# I may have found a new dump location that could go back to the very early 1800s!



## PlaneDiggerCam (Aug 10, 2018)

I have been looking at a very old farm property for over a year and I think I finally may have pinpointed a dump on it. The farmhouse was built in 1732 and it was a farm until the 1960s. On the old aerial images from the 1930s there were paths leading from the farmhouse into the woods. In the 1950s aerials the paths were mostly gone (brush growing in). So if only the 1930s paths were leading to a dump, it must be older than 1950s. I took a further look by going into the gis map and I saw that the end of the path in the 1930s lined up with a gap in a rock wall in front of a steep hill into a swampy area close to the bottom. It would make sense for this to be a dump. I have tried every other place that would make sense for a dump on this property and I have come up with nothing.

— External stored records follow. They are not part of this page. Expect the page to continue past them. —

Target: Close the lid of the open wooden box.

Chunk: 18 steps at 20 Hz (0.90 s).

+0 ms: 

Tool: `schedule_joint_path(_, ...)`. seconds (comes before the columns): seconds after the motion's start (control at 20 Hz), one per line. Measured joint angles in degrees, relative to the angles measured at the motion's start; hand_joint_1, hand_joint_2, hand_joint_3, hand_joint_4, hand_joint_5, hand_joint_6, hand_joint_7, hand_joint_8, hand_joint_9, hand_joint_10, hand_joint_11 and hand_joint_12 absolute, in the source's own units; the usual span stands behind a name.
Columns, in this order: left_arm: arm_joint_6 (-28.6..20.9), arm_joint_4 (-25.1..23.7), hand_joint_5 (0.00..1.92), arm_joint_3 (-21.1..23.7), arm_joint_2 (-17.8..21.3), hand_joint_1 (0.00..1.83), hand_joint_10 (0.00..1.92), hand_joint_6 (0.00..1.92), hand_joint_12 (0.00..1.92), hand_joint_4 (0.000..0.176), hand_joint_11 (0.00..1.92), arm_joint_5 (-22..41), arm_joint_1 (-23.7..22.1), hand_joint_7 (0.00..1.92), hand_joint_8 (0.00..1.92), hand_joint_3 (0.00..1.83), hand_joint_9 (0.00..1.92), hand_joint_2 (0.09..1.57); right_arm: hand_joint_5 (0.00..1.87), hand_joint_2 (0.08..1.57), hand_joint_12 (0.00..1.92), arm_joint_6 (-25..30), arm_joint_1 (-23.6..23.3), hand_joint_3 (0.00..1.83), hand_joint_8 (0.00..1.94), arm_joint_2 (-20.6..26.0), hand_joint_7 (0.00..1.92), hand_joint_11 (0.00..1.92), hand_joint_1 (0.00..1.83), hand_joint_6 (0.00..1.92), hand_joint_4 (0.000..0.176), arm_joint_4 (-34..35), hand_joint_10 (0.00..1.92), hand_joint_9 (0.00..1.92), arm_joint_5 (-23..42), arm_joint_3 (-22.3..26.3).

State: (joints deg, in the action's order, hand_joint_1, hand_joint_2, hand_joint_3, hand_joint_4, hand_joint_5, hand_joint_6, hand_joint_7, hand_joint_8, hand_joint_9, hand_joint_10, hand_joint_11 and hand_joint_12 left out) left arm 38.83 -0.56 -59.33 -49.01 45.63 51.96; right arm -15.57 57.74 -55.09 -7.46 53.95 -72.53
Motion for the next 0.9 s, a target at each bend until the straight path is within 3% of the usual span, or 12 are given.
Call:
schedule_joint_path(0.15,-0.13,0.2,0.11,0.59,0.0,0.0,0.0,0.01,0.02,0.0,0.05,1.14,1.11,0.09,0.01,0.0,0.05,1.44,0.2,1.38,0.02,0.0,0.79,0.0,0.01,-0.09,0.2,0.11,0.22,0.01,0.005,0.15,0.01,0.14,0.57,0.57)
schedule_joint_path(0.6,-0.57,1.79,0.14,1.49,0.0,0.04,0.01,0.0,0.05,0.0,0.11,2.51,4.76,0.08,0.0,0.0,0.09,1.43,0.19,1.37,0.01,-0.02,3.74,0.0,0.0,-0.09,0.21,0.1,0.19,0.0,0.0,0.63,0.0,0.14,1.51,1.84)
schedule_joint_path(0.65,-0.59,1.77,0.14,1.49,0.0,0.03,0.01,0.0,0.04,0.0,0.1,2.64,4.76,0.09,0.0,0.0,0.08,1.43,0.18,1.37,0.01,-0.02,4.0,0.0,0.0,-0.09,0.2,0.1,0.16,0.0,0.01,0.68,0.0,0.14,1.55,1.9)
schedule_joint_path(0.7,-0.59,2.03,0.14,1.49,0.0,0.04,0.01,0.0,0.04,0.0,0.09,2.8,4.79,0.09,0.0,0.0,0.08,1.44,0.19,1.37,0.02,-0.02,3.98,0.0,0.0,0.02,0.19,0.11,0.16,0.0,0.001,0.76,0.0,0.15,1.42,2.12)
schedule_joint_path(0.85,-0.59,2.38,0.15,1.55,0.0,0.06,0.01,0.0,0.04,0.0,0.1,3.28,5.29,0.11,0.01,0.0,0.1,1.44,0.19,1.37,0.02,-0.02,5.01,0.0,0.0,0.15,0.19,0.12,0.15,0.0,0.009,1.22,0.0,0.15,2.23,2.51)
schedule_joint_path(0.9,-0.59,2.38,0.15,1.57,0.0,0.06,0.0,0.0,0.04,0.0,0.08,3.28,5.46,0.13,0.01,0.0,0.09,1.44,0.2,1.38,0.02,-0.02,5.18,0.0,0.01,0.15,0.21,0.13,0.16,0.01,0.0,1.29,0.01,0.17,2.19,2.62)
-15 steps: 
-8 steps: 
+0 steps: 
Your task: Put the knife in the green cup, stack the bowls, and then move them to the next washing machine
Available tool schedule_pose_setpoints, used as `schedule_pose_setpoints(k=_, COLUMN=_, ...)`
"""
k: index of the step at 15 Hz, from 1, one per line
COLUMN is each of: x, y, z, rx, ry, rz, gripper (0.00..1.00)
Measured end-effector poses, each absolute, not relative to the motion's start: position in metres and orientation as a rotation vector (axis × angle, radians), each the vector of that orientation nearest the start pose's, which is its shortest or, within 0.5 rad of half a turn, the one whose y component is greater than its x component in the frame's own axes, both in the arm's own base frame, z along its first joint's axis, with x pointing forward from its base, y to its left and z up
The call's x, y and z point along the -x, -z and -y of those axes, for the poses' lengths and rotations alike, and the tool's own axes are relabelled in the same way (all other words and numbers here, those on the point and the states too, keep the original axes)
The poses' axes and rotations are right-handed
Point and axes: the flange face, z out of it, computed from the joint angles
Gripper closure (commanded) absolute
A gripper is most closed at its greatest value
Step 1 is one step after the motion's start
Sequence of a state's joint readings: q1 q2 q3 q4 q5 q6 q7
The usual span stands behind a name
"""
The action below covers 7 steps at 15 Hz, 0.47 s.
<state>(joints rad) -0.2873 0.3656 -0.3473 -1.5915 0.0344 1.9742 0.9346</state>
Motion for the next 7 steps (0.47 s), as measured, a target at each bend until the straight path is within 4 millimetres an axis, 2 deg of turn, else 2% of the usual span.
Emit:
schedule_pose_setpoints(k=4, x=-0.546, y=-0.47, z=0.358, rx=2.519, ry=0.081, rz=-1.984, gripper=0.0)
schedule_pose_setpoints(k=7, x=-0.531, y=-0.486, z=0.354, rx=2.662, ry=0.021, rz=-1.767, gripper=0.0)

I hope this is going to be an old 1800s dump (fingers crossed). I am planning on going out hopefully tommorow or the next day to see if I am correct.


----------



## Truth1253 (Aug 10, 2018)

I wish you much luck my friend I am getting very interested in hunting bottles. I’m detecting a 1820’s house hoping I can find the privy and if I do will the owner let me dig like that. 


Sent from my iPhone using Tapatalk


----------



## Robby Raccoon (Aug 10, 2018)

I'm glad that you've figured out the wonders of old aerial images. They were very popular from the 1870s-1980s, yet everyone forgets to look and see if an old farm has any. They use Google Maps today, but Google cannot show the last century. Good luck.


----------



## Truth1253 (Aug 10, 2018)

Historic Aerials only goes back to 1930’s in my part of town. I hate that.


Sent from my iPhone using Tapatalk


----------



## Robby Raccoon (Aug 10, 2018)

The real-photo aerials by plane can only go back to WW1 (except in rare cases), but engravings were made by skilled artists far back: even centuries ago. As for the accuracy of these pre-photo aerials....


----------



## PlaneDiggerCam (Aug 10, 2018)

Truth1253 said:


> Historic Aerials only goes back to 1930’s in my part of town. I hate that.
> 
> 
> Sent from my iPhone using Tapatalk



Hey, that is the site I use! It has been very useful site for me to determine where dumps could be as I have found 2 of them in the past year of using it so far.


----------



## sunrunner (Aug 10, 2018)

property dumps are not that hard to find . unfortunately you'll find in most cassis some one got there before you.


----------



## PlaneDiggerCam (Aug 10, 2018)

sunrunner said:


> property dumps are not that hard to find . unfortunately you'll find in most cassis some one got there before you.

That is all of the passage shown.